В свою очередь, для Международного бюро научно-технических исследований такая фигура, как Джузеппе Торно, была со всех точек зрения полезной и интересной. Чего стоили одни только связи, на которые можно было бы выйти в самых разных странах, используя каналы и рекомендации Ватикана или людей Ватикана. Не говоря уже о том, что иногда в сетях Святого Престола водилась информация, весьма чувствительная для интересов некоторых государств, а такая информация на черном рынке шпионов всегда может принести немалые доходы – тем, конечно, кто понимает толк в этом бизнесе. Но сама секретная служба папы секретами никогда не торговала. Однажды полученная ею информация тут же исчезала в недрах Ватикана, не оставляя никаких следов во внешнем мире. Она тут же отправлялась в хранилище секретов Ватикана и становилась неотъемлемой частью этой тайной коллекции. А уж свои тайны Ватикан умел беречь так, как не удавалось, пожалуй, еще ни одному государству.

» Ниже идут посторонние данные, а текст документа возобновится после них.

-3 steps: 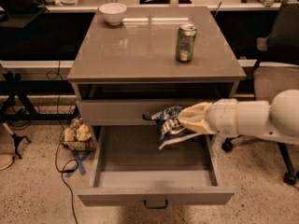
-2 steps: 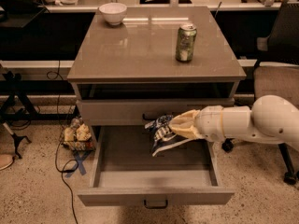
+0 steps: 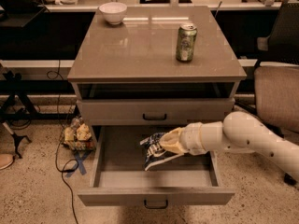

Случались, конечно, неуклюжие попытки это хранилище вскрыть. Достаточно вспомнить протоколы Святой инквизиции по делу Галилея. Наполеон, придя к власти, затребовал эти документы к себе в Париж, а тогдашний папа никак не мог отказать общеевропейскому монарху. Но едва канцелярия Наполеона успела получить заветный сундучок из Ватикана, всенародного императора выкинули из Лувра Бурбоны. И в Париж немедленно выехал курьер от папы с требованием немедленно вернуть документы. Бурбоны и рады были бы это сделать, но в бурном процессе революций и контрреволюций архив по делу Галилея разошелся по рукам – говорят, основная его часть была выгодно продана в качестве оберточной бумаги для продуктов. В Ватикане успокоились только тогда, когда смогли совершенно убедиться в том, что правда про инквизицию больше никогда не выплывет на поверхность. Документы оказались безвозвратно утерянными, и с тех пор на вопросы многочисленных злопыхателей – а их у Святого Престола всегда хватало – о судьбе Галилея и роли в ней инквизиции Ватикан смиренно и грустно отвечал, что нет никакой возможности не только установить, как покарали Галилея, но даже и понять, а в чем, собственно, его обвиняли. Да и обвиняли ли его вообще.